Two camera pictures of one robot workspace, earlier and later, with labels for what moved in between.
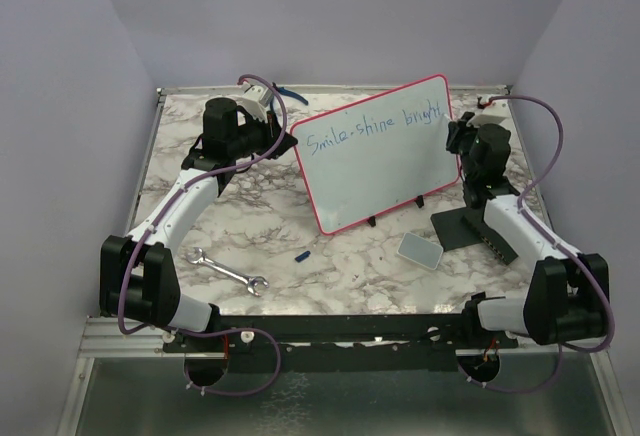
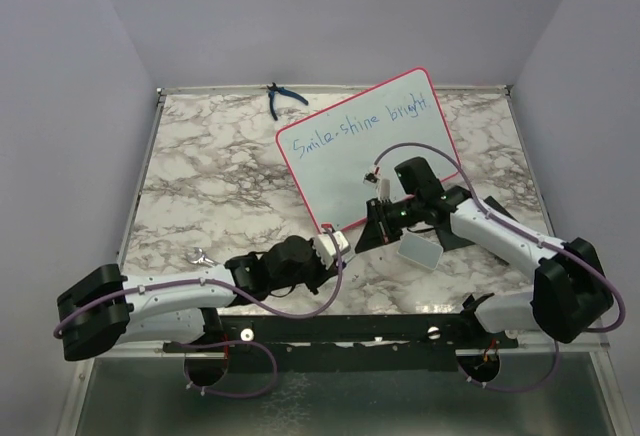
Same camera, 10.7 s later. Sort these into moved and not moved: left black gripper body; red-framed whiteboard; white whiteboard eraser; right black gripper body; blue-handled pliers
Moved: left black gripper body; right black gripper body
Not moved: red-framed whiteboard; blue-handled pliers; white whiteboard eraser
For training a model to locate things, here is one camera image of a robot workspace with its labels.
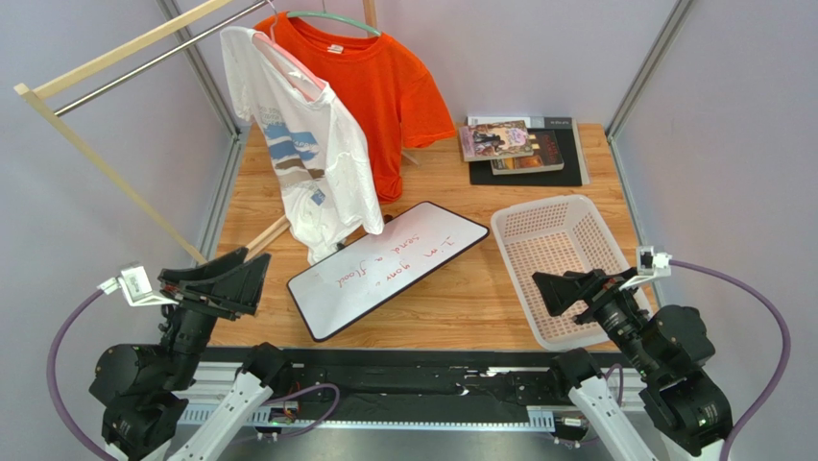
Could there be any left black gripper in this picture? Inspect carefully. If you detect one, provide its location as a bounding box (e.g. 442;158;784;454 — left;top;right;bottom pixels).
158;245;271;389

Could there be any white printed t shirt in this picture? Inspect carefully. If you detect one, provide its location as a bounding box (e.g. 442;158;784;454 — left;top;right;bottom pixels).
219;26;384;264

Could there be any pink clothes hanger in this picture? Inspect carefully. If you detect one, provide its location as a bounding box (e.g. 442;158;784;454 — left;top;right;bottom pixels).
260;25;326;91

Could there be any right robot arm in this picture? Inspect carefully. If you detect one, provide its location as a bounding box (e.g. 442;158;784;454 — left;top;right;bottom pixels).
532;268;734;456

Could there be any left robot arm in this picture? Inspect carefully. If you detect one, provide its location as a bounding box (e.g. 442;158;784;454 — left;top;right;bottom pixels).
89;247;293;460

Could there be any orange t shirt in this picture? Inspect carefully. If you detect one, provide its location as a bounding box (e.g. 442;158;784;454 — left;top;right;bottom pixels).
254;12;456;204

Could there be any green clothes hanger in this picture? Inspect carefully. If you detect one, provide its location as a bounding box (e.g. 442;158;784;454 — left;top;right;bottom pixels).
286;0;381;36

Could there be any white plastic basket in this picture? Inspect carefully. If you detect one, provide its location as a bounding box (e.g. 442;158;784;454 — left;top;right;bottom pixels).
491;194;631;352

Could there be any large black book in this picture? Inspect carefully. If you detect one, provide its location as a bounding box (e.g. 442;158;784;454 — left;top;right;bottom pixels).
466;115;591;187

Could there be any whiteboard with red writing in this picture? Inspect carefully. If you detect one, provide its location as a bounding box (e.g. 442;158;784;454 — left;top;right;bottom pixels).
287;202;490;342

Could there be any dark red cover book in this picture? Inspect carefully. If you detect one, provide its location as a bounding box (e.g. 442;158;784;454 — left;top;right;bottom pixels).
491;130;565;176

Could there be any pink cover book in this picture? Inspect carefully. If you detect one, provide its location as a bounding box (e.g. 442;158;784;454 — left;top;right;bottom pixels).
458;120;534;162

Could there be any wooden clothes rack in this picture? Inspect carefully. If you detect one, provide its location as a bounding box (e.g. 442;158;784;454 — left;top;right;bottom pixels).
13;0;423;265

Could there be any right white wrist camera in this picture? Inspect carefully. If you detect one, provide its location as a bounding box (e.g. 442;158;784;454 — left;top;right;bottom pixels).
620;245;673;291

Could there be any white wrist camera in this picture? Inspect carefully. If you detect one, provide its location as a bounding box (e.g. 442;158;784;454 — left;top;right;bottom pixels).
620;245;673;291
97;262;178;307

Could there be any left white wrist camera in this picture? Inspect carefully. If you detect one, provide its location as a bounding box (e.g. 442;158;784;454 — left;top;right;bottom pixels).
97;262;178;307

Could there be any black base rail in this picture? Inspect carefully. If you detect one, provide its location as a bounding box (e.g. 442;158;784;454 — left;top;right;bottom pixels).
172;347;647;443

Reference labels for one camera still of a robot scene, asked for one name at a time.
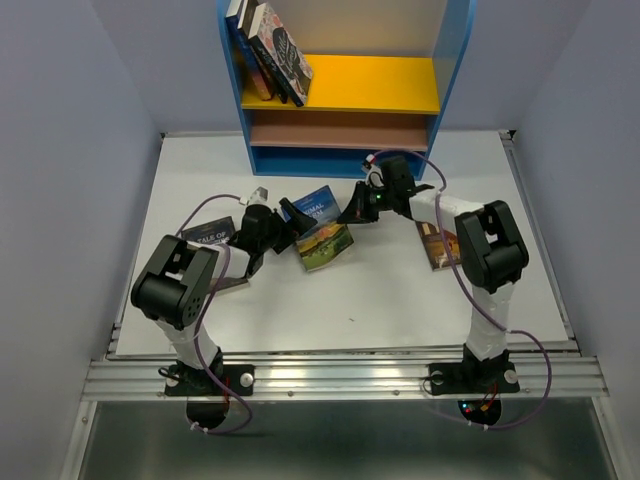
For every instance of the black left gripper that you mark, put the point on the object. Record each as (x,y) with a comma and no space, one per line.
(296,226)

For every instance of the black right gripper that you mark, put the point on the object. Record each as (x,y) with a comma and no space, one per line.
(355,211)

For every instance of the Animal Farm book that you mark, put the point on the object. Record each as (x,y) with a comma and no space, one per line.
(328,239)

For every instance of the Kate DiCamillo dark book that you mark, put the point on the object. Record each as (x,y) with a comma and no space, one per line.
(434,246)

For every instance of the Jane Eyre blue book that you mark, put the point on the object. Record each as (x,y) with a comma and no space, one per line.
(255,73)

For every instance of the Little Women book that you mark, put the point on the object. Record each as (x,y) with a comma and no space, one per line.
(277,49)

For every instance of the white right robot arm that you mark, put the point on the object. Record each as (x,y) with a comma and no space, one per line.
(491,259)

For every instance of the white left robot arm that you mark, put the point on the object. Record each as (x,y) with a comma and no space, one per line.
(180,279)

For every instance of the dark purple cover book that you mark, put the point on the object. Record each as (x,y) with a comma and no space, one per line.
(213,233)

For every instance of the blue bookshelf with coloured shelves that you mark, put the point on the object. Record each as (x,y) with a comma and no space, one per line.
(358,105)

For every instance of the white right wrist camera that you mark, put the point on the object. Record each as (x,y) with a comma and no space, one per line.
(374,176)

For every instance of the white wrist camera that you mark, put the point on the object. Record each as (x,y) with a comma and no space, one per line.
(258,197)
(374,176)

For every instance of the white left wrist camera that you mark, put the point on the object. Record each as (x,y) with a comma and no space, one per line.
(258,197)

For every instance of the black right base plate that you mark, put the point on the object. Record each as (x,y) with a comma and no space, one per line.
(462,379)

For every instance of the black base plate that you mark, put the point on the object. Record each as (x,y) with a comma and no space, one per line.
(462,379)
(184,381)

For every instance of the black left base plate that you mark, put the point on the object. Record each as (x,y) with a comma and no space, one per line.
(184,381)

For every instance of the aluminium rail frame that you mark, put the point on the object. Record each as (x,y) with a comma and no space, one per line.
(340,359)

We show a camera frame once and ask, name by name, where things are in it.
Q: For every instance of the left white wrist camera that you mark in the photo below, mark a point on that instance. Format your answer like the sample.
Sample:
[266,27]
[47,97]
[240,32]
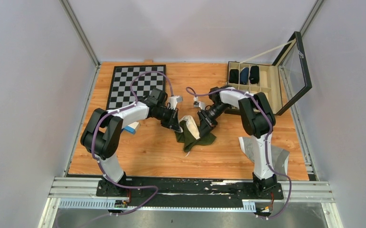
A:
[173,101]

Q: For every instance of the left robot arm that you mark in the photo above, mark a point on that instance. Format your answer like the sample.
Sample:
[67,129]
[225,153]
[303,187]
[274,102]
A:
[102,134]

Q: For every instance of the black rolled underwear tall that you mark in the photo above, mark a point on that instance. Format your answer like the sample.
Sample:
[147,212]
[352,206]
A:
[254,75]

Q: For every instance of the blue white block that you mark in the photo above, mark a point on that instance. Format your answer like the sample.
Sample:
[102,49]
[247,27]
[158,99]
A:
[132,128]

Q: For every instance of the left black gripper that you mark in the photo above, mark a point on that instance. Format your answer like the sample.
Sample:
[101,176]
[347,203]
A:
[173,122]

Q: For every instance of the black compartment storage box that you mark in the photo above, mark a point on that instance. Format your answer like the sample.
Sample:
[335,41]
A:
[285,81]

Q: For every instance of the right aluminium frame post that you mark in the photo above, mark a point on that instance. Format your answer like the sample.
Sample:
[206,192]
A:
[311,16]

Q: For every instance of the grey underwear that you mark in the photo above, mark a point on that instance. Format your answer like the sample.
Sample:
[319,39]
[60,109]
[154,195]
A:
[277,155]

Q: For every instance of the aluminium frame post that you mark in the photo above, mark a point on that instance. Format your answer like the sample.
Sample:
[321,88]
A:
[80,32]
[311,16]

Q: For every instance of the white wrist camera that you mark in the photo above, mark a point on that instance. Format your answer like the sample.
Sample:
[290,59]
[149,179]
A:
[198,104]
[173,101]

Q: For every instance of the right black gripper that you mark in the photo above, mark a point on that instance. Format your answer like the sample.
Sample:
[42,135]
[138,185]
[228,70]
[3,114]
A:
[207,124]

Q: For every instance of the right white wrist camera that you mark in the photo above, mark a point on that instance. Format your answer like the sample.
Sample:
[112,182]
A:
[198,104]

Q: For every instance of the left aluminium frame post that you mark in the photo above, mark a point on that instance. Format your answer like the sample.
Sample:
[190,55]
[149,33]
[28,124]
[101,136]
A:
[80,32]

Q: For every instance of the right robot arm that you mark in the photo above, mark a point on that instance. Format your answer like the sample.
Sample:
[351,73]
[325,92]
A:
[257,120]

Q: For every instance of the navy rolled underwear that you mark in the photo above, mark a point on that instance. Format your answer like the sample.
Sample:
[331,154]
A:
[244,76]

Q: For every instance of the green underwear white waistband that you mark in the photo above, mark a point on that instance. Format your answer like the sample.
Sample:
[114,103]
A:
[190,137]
□ □ □ □ □
#### Required work:
The answer should contain only the lines from the beginning of the material above through the line with "For training a", retyped exactly, with the pictures removed.

#### Exercise response:
Two camera pictures of one robot workspace, earlier and later, with labels for what moved in between.
Same camera, 10.7 s later. Sort these into moved and not moved: left black gripper body; red-framed whiteboard; white whiteboard eraser; right black gripper body; blue-handled pliers
Moved: left black gripper body; right black gripper body
Not moved: red-framed whiteboard; blue-handled pliers; white whiteboard eraser
For training a model to locate things, here is one camera image of a robot workspace with its labels.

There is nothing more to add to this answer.